Task brief:
Beginning with the first line below, retype exactly each line through the one containing "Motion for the". Leave out all pictures.
=== Dataset section ===
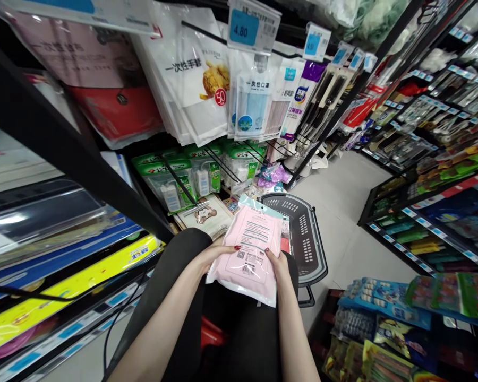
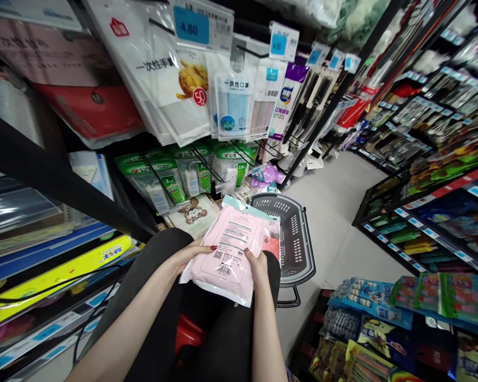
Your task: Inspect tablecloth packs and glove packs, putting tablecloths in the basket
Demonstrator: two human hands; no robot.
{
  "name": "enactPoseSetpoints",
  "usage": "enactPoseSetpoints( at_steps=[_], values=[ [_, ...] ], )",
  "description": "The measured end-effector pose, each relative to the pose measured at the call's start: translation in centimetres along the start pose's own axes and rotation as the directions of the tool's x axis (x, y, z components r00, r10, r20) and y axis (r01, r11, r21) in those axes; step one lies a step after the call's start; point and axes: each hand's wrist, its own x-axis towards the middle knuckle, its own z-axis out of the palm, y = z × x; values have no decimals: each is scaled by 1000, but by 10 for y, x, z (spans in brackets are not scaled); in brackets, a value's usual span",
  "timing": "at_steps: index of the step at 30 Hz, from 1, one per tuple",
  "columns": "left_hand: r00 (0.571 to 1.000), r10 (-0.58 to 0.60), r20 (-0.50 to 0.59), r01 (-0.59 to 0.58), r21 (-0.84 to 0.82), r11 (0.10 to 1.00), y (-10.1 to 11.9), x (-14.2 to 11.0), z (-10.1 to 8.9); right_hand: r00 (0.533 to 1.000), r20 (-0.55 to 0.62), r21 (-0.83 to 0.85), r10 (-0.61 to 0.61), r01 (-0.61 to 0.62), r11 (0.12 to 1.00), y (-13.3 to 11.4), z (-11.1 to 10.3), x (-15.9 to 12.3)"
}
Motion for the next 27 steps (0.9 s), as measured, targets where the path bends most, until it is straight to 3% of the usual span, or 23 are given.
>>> enactPoseSetpoints(
  at_steps=[5,9,21,27],
  values=[
    [1000,-2,-19,1,-73,997,0,1,-2,978,174,200,114,-149,968,-5,-10,-4],
    [998,8,-63,-13,-79,997,-1,3,-2,939,309,194,148,-214,957,-5,-13,-5],
    [999,17,-36,-19,-64,998,-5,7,-6,952,278,122,131,-170,978,-6,-11,-5],
    [995,90,-48,-91,-39,995,-4,7,-6,951,310,175,8,-66,982,-3,-9,-7]
  ],
)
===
Your response:
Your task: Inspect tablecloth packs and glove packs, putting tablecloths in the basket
Demonstrator: two human hands; no robot.
{
  "name": "enactPoseSetpoints",
  "usage": "enactPoseSetpoints( at_steps=[_], values=[ [_, ...] ], )",
  "description": "The measured end-effector pose, each relative to the pose measured at the call's start: translation in centimetres along the start pose's own axes and rotation as the directions of the tool's x axis (x, y, z components r00, r10, r20) and y axis (r01, r11, r21) in those axes; step one lies a step after the call's start; point and axes: each hand's wrist, its own x-axis towards the middle knuckle, its own z-axis out of the palm, y = z × x; values have no decimals: each is scaled by 1000, but by 10 for y, x, z (spans in brackets are not scaled); in brackets, a value's usual span",
  "timing": "at_steps: index of the step at 30 Hz, from 1, one per tuple",
  "columns": "left_hand: r00 (0.571 to 1.000), r10 (-0.58 to 0.60), r20 (-0.50 to 0.59), r01 (-0.59 to 0.58), r21 (-0.84 to 0.82), r11 (0.10 to 1.00), y (-10.1 to 11.9), x (-14.2 to 11.0), z (-10.1 to 8.9); right_hand: r00 (0.533 to 1.000), r20 (-0.55 to 0.62), r21 (-0.83 to 0.85), r10 (-0.61 to 0.61), r01 (-0.61 to 0.62), r11 (0.12 to 1.00), y (-13.3 to 11.4), z (-11.1 to 10.3), x (-15.9 to 12.3)"
}
Motion for the next 27 steps (0.9 s), as measured, targets where the path bends most, until it is straight to 3% of the usual span, or 23 are given.

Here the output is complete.